--- About this task ---
What is needed is the number of lines in the data below that include "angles", stated by itself.

___ Provided data ___

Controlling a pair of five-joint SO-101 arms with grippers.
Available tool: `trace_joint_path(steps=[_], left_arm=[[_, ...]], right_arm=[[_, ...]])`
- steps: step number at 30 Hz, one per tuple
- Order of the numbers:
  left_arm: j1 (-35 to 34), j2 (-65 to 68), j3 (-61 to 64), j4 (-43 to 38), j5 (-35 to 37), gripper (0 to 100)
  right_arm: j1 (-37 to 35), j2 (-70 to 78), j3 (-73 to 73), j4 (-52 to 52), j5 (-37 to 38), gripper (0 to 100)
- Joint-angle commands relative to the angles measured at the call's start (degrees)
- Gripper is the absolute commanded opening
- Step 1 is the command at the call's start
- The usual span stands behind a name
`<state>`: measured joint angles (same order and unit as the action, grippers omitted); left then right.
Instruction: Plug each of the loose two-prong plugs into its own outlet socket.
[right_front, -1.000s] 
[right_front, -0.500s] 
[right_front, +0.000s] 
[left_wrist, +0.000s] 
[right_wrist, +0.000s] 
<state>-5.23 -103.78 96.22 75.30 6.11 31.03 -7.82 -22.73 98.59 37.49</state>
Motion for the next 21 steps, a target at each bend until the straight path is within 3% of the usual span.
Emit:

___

--- Exercise response ---
2